### [WORK REQUIRED]
In the listing below, find the line holding "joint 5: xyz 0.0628" and the line holding "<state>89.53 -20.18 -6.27". Write out those two lines and all lines between, exactly, and nothing more.

### [DATASET EXTRACT]
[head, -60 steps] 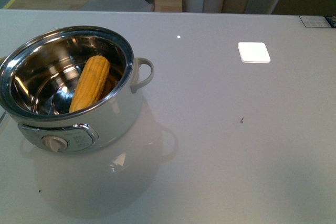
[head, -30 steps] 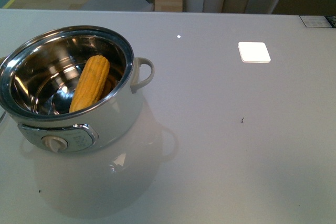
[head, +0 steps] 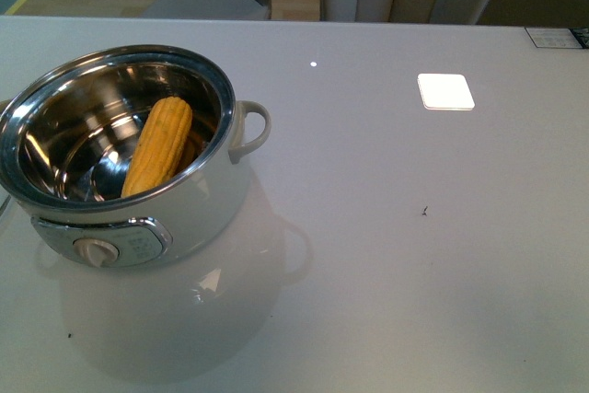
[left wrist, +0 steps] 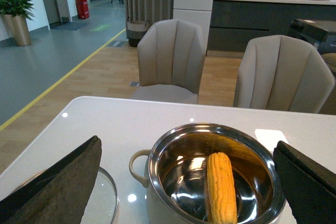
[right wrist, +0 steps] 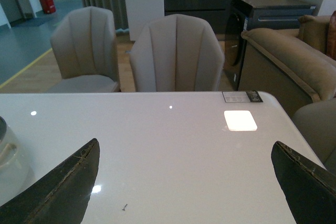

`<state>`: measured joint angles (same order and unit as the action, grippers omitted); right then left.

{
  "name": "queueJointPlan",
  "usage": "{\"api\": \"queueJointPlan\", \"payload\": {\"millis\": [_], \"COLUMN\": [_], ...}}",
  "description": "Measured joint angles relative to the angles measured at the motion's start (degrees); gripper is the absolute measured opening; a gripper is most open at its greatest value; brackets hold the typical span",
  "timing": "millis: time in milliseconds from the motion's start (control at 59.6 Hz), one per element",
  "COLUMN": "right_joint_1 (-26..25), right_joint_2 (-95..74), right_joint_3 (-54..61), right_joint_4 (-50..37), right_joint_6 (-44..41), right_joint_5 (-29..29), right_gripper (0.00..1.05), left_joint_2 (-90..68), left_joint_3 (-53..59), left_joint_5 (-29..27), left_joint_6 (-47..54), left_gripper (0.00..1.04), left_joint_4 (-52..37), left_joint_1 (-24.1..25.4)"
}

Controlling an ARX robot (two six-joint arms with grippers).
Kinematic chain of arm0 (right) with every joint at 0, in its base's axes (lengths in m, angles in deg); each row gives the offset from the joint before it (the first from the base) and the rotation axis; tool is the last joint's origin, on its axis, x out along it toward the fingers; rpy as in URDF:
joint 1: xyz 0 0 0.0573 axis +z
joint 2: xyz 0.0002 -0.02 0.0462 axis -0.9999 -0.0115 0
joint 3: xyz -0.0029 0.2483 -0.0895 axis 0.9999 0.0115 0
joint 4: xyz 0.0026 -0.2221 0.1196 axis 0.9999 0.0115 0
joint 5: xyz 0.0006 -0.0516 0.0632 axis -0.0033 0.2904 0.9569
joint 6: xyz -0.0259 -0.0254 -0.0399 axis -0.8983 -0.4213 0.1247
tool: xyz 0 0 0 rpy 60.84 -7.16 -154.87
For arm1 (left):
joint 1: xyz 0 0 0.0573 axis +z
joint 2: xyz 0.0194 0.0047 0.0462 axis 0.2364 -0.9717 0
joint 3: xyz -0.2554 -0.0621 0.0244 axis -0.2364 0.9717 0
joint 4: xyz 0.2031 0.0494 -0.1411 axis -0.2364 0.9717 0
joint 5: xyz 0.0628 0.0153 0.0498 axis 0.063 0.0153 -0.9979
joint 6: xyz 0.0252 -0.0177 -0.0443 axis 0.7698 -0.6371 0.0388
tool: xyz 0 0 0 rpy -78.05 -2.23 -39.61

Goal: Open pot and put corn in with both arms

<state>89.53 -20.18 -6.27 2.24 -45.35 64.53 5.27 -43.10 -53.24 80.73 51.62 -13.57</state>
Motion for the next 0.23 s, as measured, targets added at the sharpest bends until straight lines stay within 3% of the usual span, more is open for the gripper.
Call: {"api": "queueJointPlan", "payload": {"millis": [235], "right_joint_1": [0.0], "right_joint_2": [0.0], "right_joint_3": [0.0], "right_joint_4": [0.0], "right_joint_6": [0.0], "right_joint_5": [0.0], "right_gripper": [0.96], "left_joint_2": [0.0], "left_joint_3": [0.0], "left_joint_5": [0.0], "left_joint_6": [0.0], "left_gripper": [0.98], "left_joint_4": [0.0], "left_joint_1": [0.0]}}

### [ANSWER SECTION]
joint 5: xyz 0.0628 0.0153 0.0498 axis 0.063 0.0153 -0.9979
joint 6: xyz 0.0252 -0.0177 -0.0443 axis 0.7698 -0.6371 0.0388
tool: xyz 0 0 0 rpy -78.05 -2.23 -39.61

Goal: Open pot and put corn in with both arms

<state>89.53 -20.18 -6.27 2.24 -45.35 64.53 5.27 -43.10 -53.24 80.73 51.62 -13.57</state>

The exercise contains nothing more.